Chapter 10. Preventing monopolization of a replica in a multi-supplier replication topology

In a multi-supplier replication topology, a supplier under heavy update load can monopolize a replica so that other suppliers are not able to update it as well.

This section describes the circumstances when monopolization happens, how to identify this problem, and provides information on how to configure suppliers to avoid monopolization situations.

10.1. When monopolization happens

One of the features of multi-supplier replication is that a supplier acquires exclusive access to a replica. If the supplier attempts to acquire access while being locked out, the replica sends back a busy response, and the supplier waits for the time set in the nsds5ReplicaBusyWaitTime parameter before it starts another attempt. In the meantime, the supplier sends its update to another replica. When the first replica is free again, the supplier sends the updates to this host.

It can be a problem if the supplier that is locked out is under a heavy update load or has a lot of pending updates in the changelog. In this situation, the locking supplier finishes sending updates and immediately attempts to reacquire the same replica. Such an attempt succeeds in most cases, because other suppliers might still be waiting. You can set a pause between two update sessions in the nsds5ReplicaSessionPauseTime parameter. This can cause a single supplier to monopolize a replica for several hours or longer.
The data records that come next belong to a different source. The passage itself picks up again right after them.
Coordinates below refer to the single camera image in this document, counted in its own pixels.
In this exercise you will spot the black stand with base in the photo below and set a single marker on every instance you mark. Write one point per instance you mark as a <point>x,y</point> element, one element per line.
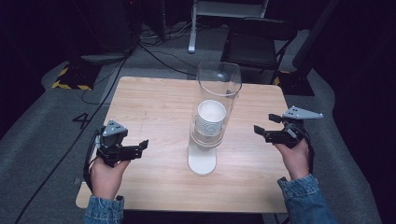
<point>299,81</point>

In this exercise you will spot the dark computer tower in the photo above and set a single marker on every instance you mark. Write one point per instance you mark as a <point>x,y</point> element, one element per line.
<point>107,26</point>

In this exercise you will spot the person's right hand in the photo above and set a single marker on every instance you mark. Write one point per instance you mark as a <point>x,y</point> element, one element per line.
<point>294,160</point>

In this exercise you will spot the white desk frame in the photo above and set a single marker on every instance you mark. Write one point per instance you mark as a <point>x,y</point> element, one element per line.
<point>193,34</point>

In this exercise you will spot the black yellow striped stand base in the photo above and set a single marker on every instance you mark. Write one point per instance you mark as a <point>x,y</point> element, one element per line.
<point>76,77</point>

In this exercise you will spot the person's left hand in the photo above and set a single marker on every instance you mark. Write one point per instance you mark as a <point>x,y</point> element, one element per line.
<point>107,177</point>

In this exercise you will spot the clear tube cup dispenser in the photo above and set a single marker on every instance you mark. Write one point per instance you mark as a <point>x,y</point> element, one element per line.
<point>214,90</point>

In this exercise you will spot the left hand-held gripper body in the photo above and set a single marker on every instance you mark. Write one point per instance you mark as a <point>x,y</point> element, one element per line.
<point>109,141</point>

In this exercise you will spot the black chair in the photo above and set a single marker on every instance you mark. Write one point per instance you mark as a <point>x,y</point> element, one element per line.
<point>252,46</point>

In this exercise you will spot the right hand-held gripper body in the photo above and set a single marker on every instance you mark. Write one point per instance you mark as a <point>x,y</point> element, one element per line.
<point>292,130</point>

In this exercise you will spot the white paper cup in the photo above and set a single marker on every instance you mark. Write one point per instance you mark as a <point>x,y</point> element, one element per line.
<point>210,119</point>

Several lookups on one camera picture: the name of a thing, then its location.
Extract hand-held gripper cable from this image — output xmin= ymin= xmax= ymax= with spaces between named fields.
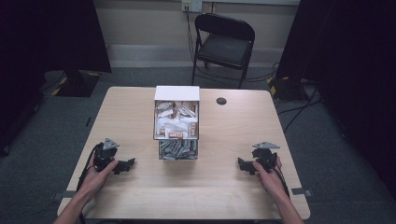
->
xmin=75 ymin=142 xmax=105 ymax=224
xmin=262 ymin=154 xmax=291 ymax=199

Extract black folding chair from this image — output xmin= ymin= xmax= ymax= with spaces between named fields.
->
xmin=191 ymin=12 xmax=256 ymax=90

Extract right hand-held gripper cable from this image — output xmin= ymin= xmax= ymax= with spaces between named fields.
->
xmin=262 ymin=154 xmax=291 ymax=199

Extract black stand base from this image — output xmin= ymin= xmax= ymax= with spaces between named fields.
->
xmin=55 ymin=69 xmax=103 ymax=98
xmin=266 ymin=76 xmax=314 ymax=103

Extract pile of white brown packets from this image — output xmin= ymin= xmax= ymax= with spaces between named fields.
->
xmin=155 ymin=101 xmax=198 ymax=139

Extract grey tape strip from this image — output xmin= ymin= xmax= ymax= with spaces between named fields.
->
xmin=290 ymin=187 xmax=313 ymax=197
xmin=51 ymin=189 xmax=78 ymax=201

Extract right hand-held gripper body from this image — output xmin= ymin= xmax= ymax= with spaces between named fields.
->
xmin=251 ymin=141 xmax=281 ymax=173

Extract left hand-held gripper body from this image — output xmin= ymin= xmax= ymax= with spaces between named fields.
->
xmin=92 ymin=137 xmax=120 ymax=173

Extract black curtain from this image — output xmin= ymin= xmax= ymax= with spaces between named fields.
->
xmin=275 ymin=0 xmax=396 ymax=200
xmin=0 ymin=0 xmax=113 ymax=157

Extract white drawer storage box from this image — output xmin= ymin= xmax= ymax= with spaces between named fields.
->
xmin=152 ymin=85 xmax=201 ymax=161

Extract person's left hand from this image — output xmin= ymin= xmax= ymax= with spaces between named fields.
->
xmin=81 ymin=160 xmax=120 ymax=202

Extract black floor cables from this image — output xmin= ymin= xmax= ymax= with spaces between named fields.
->
xmin=248 ymin=62 xmax=323 ymax=133

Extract black cable from outlet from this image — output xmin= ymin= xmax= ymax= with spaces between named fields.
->
xmin=185 ymin=6 xmax=219 ymax=82

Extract left hand-held gripper cable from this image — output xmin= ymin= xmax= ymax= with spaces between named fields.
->
xmin=75 ymin=142 xmax=105 ymax=224

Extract pile of grey packets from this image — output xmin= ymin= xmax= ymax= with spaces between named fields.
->
xmin=159 ymin=139 xmax=198 ymax=161

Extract person's right hand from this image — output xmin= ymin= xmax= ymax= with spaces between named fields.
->
xmin=253 ymin=155 xmax=290 ymax=201

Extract white wall outlet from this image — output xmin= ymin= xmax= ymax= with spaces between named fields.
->
xmin=181 ymin=0 xmax=204 ymax=13

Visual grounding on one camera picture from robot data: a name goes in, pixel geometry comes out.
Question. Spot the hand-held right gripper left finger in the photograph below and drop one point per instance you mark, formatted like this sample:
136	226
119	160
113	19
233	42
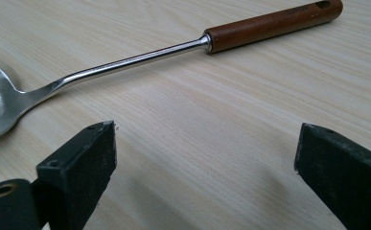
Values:
77	166

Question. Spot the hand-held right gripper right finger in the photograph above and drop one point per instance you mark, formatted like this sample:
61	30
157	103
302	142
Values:
343	179

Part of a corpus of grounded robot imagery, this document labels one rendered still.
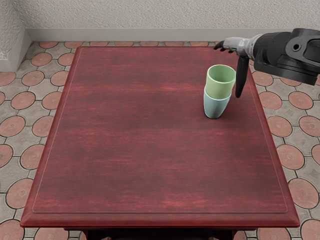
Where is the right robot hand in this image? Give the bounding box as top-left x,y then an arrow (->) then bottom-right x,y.
213,34 -> 264,99

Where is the green cup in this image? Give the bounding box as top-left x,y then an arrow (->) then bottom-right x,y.
205,64 -> 237,100

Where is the light blue cup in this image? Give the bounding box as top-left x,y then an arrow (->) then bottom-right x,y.
203,88 -> 232,120

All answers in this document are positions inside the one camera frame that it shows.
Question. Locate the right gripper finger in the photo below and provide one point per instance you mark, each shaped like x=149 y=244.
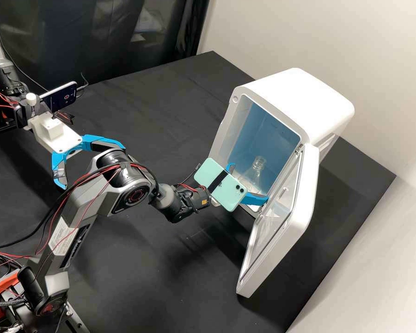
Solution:
x=254 y=199
x=232 y=167

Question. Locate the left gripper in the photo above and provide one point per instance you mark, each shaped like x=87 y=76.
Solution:
x=67 y=138

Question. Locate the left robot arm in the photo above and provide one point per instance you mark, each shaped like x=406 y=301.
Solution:
x=0 y=74

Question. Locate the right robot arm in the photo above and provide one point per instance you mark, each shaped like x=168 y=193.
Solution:
x=90 y=201

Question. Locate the clear flask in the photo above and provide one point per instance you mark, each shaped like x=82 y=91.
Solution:
x=258 y=173

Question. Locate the white box door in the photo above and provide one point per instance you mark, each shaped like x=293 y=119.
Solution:
x=298 y=215

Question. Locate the white box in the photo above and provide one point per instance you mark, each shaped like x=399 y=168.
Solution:
x=315 y=100

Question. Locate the orange clamp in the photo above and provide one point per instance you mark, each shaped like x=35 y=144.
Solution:
x=0 y=295

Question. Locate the right wrist camera phone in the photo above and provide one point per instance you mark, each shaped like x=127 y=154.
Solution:
x=215 y=180

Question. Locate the wrist camera phone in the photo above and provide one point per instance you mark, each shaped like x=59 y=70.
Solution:
x=60 y=97
x=215 y=180

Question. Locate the left wrist camera phone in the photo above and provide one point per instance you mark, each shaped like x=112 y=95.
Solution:
x=60 y=97
10.2. Enabling replication logging to identify monopolization of replicas

If one or more suppliers are often under a heavy update load, and replicas frequently do not receive updates, enable logging of replication messages to identify monopolization situations.

Prerequisites

  • There are multiple suppliers in the replication topology.

Procedure

  1. Enable replication logging:

    # dsconf -D "cn=Directory Manager" ldap://server.example.com config replace nsslapd-errorlog-level=8192

    Note that this command enables only replication logging, and logging other error messages is disabled.

  2. Monitor the /var/log/dirsrv/slapd-instance_name/errors log file and search for the following error message:

    Replica Busy! Status: [Error (1) Replication error acquiring replica: replica busy]

    Note that it is normal if Directory Server occasionally logs this error. However, if replicas frequently do not receive updates, and the suppliers log this error, consider updating your configuration to solve this problem.

10.3. Configuring suppliers to avoid monopolization of replicas

This procedure describes how to set parameters on a supplier to prevent monopolization of replicas.

Due to the differences of environments and load, set only the parameters that are relevant in your situation, and adjust the values according to your environment.

Prerequisites

  • There are multiple suppliers in the replication topology.
  • Directory Server frequently logs Replica Busy! Status: [Error (1) Replication error acquiring replica: replica busy] errors.

Procedure

  1. Set the nsds5ReplicaBusyWaitTime parameter to configure the time a supplier waits before starting another attempt to acquire access to a replica after the replica sent a busy response:

    # dsconf -D "cn=Directory Manager" ldap://supplier.example.com repl-agmt set --suffix "dc=example,dc=com" --busy-wait-time 5 replication_agreement_name

    This command sets the time to wait to 5 seconds. This setting applies only to the specified replication agreement.

  2. Set the nsds5ReplicaSessionPauseTime parameter to configure the time a supplier waits between two update sessions:

    # dsconf -D "cn=Directory Manager" ldap://supplier.example.com repl-agmt set --suffix "dc=example,dc=com" --session-pause-time 15 replication_agreement_name

    This command sets the pause to 15 seconds. By default, nsds5ReplicaSessionPauseTime is one second longer than the value in nsds5ReplicaBusyWaitTime. This setting applies only to the specified replication agreement.

  3. Set the nsds5ReplicaReleaseTimeout parameter to terminate replication sessions after a given amount of time regardless of whether or not sending the update is complete:

    # dsconf -D "cn=Directory Manager" ldap://supplier.example.com replication set --suffix "dc=example,dc=com" --repl-release-timeout 90

    This command sets the timeout to 90 seconds. This setting applies to all replication agreements for the specified suffix.

  4. Optional: Set a timeout period for a supplier so that it does not stay connected to a consumer infinitely attempting to send updates over a slow or broken connection:

    # dsconf -D "cn=Directory Manager" ldap://supplier.example.com repl-agmt set --conn-timeout 600 --suffix "dc=example,dc=com" replication_agreement_name

    This command sets the timeout to 600 seconds (10 minutes). To identify the optimum value, check the access log for the average amount of time the replication process takes, and set the timeout period accordingly.